The galaxy was discovered by American astronomer Lewis A. Swift using a 40.6 cm (16 inch) Alvan Clark and Sons refractor at the Warner Observatory, East Avenue, Rochester, New York, on the 4th July 1885.
Right Ascension 19h 08m 16.6s, Declination +50° 55' 59"
Title: Chandra evidence for AGN feedback in the spiral galaxy NGC 6764 Authors: J.H. Croston, M.J. Hardcastle, P. Kharb, R.P. Kraft, A. Hota (Version v2)

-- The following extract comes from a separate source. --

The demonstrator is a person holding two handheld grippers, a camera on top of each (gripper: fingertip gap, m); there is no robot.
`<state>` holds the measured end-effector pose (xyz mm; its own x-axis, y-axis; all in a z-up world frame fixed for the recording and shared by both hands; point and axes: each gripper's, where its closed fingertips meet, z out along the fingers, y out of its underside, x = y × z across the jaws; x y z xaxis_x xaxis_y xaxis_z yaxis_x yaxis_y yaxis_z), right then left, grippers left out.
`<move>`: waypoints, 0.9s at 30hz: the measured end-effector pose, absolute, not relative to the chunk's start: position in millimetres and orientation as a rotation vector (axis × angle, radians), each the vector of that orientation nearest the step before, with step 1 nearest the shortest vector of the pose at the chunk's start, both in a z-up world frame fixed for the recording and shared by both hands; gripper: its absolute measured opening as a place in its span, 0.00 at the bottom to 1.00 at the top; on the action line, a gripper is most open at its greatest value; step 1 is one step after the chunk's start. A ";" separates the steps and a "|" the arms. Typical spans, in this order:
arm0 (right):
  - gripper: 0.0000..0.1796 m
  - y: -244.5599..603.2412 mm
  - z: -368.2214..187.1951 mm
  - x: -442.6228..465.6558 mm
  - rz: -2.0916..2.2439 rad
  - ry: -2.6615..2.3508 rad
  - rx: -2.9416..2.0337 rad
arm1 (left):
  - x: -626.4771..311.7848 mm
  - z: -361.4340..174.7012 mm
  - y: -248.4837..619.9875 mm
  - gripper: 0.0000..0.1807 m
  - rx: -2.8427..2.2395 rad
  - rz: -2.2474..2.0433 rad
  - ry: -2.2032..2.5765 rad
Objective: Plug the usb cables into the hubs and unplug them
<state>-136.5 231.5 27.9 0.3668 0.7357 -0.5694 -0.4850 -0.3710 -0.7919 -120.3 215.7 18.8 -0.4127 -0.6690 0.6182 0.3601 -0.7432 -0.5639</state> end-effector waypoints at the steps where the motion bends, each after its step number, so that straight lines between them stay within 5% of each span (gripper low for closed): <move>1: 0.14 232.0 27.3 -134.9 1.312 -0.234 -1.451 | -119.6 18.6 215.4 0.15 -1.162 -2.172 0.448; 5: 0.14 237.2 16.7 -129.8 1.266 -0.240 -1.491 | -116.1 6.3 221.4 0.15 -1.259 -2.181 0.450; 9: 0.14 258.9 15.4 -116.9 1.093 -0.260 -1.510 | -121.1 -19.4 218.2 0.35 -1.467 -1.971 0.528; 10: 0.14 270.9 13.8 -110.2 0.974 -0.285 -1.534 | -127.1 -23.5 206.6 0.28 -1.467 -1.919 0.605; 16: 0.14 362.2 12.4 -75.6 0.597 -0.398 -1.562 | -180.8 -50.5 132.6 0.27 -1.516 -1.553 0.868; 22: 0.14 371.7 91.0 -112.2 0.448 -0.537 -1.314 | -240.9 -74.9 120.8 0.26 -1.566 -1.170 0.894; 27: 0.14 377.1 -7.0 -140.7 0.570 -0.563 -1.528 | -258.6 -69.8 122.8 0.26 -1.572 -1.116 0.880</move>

We report the Chandra detection of X-ray emission spatially coincident with the kpc-scale radio bubbles in the nearby (D_L ~ 31 Mpc) AGN-starburst galaxy NGC 6764. The X-ray emission originates in hot gas (kT ~ 0.75 keV), which may either be contained within the radio bubbles, or in a shell of hot gas surrounding them. We consider three models for the origin of the hot gas: (1) a starburst-driven galactic wind, (2) shocked gas associated with the expanding radio bubbles, and (3) gas heated and entrained into the bubbles by jet/ISM interactions in the inner AGN outflow. We rule out a galactic wind based on significant differences from known galactic wind systems. The tight correspondence between the brightest X-ray emission and the radio emission in the inner outflow from the Seyfert nucleus, as well as a correlation between X-ray and radio spectral features suggestive of shocks and particle acceleration, lead us to favour the third model; however, we cannot firmly rule out a model in which the bubbles are driving large-scale shocks into the galaxy ISM. In either AGN-driven heating scenario, the total energy stored in the hot gas is high, ~10^56 ergs, comparable to the energetic impact of low-power radio galaxies such as Centaurus A, and will have a dramatic impact on the galaxy and its surroundings.